Judy Martin of Survivors/Victims of Tragedy said uncertain families will gather to console each other and honor the dead.


“They are deeply anguished and horrified at the thought that one of the bodies could be their missing loved one, while at the same time looking for answers,” said Martin. Hundreds of people gathered outside the home on Monday night for a candlelight vigil, The vigil was held in honor of the six women whose remains were found on Sowell’s property. Families held up photographs of missing women who have disappeared since Sowell was released from prison in 2005.


Gloria Walker’s family members said she disappeared in April 2007 and is hoping that she was not one of Sowell’s victims. “It’s been horrible for the entire family,” said Sandy Drain, a relative of Walker’s. “We really would like to have closure and we still pray that she’s alive, but we’re still looking for closure.”


For the past few years, neighbors assumed the foul smell enveloping their street corner had been coming from a brick building where workers churned out sausage and head cheese. It got so bad that the owners of Ray’s Sausage replaced their sewer line and grease traps.
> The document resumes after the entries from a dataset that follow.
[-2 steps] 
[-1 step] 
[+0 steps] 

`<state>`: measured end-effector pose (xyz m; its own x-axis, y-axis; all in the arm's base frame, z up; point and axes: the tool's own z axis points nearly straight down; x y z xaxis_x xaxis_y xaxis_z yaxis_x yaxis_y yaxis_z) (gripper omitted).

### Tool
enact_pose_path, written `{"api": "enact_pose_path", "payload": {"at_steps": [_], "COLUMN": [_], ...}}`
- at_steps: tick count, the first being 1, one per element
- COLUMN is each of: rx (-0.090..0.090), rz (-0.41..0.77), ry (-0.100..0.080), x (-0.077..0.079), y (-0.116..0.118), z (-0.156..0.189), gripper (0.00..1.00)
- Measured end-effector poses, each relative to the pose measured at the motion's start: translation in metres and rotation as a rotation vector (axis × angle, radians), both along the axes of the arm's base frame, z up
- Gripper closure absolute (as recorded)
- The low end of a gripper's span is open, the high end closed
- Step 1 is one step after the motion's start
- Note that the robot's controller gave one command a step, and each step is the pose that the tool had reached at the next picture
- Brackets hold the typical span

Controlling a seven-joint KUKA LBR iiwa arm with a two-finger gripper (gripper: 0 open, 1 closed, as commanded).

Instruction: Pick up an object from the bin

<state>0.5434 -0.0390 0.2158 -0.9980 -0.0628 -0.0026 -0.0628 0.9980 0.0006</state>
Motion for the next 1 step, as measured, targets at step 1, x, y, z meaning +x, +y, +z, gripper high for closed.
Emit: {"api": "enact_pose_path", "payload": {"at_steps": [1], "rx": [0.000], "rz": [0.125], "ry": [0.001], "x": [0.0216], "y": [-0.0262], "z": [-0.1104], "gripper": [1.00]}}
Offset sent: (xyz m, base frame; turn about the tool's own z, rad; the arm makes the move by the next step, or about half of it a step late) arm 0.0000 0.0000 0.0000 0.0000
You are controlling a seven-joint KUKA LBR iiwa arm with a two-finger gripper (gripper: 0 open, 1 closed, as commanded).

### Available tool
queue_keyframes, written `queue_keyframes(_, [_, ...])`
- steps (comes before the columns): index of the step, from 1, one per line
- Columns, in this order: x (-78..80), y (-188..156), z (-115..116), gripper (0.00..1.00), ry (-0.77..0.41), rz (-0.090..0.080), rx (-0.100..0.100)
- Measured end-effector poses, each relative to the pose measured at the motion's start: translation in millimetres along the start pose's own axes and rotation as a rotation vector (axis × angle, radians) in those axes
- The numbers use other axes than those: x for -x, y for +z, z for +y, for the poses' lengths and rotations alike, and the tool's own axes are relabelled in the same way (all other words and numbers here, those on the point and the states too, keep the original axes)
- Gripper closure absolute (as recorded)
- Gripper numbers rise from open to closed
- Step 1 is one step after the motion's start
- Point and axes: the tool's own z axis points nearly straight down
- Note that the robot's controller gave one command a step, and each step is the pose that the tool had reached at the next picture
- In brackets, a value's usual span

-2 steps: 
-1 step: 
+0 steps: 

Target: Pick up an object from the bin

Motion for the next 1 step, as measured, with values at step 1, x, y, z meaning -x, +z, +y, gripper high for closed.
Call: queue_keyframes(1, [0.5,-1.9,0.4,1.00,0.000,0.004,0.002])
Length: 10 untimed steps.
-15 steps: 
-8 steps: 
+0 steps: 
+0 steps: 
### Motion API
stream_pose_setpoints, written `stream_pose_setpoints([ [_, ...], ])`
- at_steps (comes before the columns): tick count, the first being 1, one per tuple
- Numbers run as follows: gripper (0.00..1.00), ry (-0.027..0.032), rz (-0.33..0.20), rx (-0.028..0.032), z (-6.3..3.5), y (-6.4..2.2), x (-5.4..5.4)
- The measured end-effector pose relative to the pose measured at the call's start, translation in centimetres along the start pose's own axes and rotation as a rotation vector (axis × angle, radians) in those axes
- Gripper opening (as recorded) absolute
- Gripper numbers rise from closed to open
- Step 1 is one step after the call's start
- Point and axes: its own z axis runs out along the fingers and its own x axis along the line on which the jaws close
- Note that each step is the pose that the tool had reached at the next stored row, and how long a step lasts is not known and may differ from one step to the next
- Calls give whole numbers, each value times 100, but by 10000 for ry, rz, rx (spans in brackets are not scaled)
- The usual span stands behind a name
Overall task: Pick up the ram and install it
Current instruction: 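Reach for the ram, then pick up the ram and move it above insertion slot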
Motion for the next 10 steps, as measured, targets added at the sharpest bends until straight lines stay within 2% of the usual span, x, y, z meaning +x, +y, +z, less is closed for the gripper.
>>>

Now they know the odor was coming from a three-story house next door where the decomposing bodies of six women were found.


City Councilman Zack Reed on Tuesday said he and other community leaders want an investigation into whether police and health inspectors missed any signs that could have tipped them off to the decomposing bodies inside the house. Reed’s mother lives a block from the area, and he said he called the city health department on more than one occasion.


“What happened from there, we don’t know,” he said. “It was no secret that there was a foul odor. We don’t want to point fingers, but clearly something could have been done differently.”


Police discovered the bodies Thursday after a woman reported being raped at Sowell’s home. The 50-year-old Sowell is being held in jail on an arrest warrant, and has been charged with five counts of aggravated murder, rape, kidnapping and felonious assault on Tuesday, Nov. 3.

Four families of missing women have submitted DNA samples to the coroner’s office to help identify the bodies. Authorities are seeking samples from Sowell, as well.